> _WORK TASK_: All of the data is to be restated word for word.

BEGIN INFORMATION PROVIDED

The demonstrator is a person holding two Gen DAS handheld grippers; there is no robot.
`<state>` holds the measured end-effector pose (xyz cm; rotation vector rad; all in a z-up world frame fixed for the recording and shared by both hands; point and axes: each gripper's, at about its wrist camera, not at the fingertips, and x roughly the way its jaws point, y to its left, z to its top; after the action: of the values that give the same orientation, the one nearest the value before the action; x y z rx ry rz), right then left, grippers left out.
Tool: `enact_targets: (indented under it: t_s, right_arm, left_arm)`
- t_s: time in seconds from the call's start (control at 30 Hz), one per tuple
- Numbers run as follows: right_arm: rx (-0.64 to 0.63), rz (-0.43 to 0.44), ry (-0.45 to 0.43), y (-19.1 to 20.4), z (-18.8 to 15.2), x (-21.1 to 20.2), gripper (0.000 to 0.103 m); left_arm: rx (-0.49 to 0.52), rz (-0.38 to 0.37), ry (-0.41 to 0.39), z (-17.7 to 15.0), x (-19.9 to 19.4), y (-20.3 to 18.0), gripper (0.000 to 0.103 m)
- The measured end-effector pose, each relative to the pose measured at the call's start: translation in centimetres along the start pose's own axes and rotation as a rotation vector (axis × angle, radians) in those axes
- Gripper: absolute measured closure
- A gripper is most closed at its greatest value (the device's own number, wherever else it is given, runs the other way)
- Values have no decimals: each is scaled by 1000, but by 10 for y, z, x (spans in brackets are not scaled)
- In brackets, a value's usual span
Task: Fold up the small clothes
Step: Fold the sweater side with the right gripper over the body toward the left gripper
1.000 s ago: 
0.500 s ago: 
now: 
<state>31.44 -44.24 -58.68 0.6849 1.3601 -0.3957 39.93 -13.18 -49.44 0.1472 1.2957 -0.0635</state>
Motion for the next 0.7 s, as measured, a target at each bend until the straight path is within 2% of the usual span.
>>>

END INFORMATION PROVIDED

> _EXERCISE OUTPUT_:
The demonstrator is a person holding two Gen DAS handheld grippers; there is no robot.
`<state>` holds the measured end-effector pose (xyz cm; rotation vector rad; all in a z-up world frame fixed for the recording and shared by both hands; point and axes: each gripper's, at about its wrist camera, not at the fingertips, and x roughly the way its jaws point, y to its left, z to its top; after the action: of the values that give the same orientation, the one nearest the value before the action; x y z rx ry rz), right then left, grippers left out.
Tool: `enact_targets: (indented under it: t_s, right_arm, left_arm)`
- t_s: time in seconds from the call's start (control at 30 Hz), one per tuple
- Numbers run as follows: right_arm: rx (-0.64 to 0.63), rz (-0.43 to 0.44), ry (-0.45 to 0.43), y (-19.1 to 20.4), z (-18.8 to 15.2), x (-21.1 to 20.2), gripper (0.000 to 0.103 m); left_arm: rx (-0.49 to 0.52), rz (-0.38 to 0.37), ry (-0.41 to 0.39), z (-17.7 to 15.0), x (-19.9 to 19.4), y (-20.3 to 18.0), gripper (0.000 to 0.103 m)
- The measured end-effector pose, each relative to the pose measured at the call's start: translation in centimetres along the start pose's own axes and rotation as a rotation vector (axis × angle, radians) in those axes
- Gripper: absolute measured closure
- A gripper is most closed at its greatest value (the device's own number, wherever else it is given, runs the other way)
- Values have no decimals: each is scaled by 1000, but by 10 for y, z, x (spans in brackets are not scaled)
- In brackets, a value's usual span
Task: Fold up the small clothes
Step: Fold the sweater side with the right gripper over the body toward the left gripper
1.000 s ago: 
0.500 s ago: 
now: 
<state>31.44 -44.24 -58.68 0.6849 1.3601 -0.3957 39.93 -13.18 -49.44 0.1472 1.2957 -0.0635</state>
Motion for the next 0.7 s, as measured, a target at each bend until the straight path is within 2% of the usual span.
>>>

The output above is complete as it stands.